Хуже того, портится система институтов. Сырьевое проклятье усугубляется проклятьем институциональным. Система настраивается на перераспределение, но становится враждебной производству. Дело уже не в том, что отечественный производитель не выдерживает конкуренции с импортом из-за реалий валютного курса (чистая экономометрия «голландского синдрома»).
Люди не выдерживают еще и родного государственного рэкета – финансово, организационно и морально-психологически (интересно, сколько лучших умов и рук потеряны для дела только из-за неготовности вступать с этой властью в «неформальные отношения»).
Поэтому когда энтузиасты заявляют о массовой готовности производить свое, они упускают из виду еще более массовую неготовность разного рода регуляторов и надзирателей отказаться от привычных методов машинного доения. Значит, импортозамещающей продукции либо не будет, либо она будет существенно дороже привычной импортной: аппетиты держателей фондов и административных барьеров весьма эластичны.
На этом фоне курьезно выглядят первичные импульсы поддержки импортозамещения: дать денег. Это естественно в системе, в которой перераспределение ресурсов – самый эффективный бизнес. Да не оскудеет карман дающего!
Здесь дать денег равносильно тому, чтобы их взять.
Импортозамещение в этой логике рассматривается сквозь призму своеобразного бизнес-плана: сколько можно отжать на «возрождении отечественного производства».
Но если в этой среде производство задавлено самой ее распределительной сутью, то импортозамещение должно начинаться не с раздачи денег и преференций, а с демонтажа того, что производительную активность блокирует.
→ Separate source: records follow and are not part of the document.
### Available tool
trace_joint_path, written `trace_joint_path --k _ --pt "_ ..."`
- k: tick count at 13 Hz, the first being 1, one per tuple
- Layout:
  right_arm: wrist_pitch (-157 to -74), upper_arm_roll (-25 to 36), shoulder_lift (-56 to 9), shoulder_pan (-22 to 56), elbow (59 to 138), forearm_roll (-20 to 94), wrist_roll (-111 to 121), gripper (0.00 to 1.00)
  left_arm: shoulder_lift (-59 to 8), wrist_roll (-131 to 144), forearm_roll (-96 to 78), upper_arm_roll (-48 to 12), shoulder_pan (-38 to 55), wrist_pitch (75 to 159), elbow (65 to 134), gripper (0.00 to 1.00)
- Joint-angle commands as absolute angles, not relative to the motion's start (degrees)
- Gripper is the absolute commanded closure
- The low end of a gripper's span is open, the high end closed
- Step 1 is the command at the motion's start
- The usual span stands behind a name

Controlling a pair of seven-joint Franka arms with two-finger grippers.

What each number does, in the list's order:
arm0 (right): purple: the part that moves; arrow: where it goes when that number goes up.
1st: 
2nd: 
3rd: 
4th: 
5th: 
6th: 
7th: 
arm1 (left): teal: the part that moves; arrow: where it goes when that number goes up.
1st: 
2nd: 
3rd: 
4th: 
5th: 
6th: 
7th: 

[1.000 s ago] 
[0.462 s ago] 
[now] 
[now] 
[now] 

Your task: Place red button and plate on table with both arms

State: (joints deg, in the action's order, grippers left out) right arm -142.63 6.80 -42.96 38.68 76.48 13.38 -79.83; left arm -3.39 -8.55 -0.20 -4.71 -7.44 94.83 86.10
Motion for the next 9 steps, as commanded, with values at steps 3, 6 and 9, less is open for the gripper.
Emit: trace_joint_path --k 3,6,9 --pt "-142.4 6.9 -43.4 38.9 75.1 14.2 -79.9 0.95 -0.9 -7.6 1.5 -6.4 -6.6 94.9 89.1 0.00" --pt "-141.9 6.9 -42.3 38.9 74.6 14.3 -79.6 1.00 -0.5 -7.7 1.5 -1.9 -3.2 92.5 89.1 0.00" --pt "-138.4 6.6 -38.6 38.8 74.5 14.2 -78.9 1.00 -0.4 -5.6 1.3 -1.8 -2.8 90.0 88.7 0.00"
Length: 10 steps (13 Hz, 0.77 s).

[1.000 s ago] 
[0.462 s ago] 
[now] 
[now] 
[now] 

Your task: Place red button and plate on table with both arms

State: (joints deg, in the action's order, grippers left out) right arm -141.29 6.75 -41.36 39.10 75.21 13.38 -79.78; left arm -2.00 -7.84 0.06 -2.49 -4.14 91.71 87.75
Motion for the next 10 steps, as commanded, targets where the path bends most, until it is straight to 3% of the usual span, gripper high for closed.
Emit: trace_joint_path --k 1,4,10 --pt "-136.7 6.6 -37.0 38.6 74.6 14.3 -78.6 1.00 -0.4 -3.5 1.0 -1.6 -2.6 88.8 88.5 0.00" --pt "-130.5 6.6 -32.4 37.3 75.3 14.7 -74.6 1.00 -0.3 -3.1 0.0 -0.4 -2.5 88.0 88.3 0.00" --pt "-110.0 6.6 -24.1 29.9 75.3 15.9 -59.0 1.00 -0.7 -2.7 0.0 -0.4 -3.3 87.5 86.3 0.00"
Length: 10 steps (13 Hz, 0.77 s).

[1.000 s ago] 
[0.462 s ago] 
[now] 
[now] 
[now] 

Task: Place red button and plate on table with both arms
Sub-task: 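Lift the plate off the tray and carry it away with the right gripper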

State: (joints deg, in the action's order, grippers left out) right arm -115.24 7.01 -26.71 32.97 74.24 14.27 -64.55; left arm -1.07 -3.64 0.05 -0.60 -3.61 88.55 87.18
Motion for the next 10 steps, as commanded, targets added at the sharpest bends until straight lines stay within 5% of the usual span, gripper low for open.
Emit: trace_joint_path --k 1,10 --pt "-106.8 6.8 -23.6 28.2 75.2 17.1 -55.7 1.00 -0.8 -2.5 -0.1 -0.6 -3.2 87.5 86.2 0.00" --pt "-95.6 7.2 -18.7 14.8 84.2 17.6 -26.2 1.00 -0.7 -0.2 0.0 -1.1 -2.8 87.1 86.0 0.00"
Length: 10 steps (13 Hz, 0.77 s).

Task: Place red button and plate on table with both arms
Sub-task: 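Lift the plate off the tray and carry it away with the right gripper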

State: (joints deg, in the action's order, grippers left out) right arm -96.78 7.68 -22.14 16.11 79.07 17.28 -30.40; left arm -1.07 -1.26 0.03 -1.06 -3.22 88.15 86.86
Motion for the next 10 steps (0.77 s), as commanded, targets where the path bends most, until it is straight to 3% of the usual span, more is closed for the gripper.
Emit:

Давить на газ при зажатых тормозах просто опасно. Рассчитывать на мобилизацию («как при советской власти») теперь еще глупее. Значит, надо возвращаться к свернутым институциональным реформам, заранее реформируя саму систему реформирования (метареформа).
Но здесь все опять упирается в идеологию и политику: если не получилось тогда на сравнительно либеральном «галсе», с чего вдруг получится сейчас на волне закручивания гаек со срывом резьбы?
Импортозамещение – идея ценная, но она ставит режим враскоряку. И постмодернистским пиаром здесь не отделаешься: зияющее изобилие люди будут наблюдать не по телевизору, а непосредственно на магазинных полках и ценниках.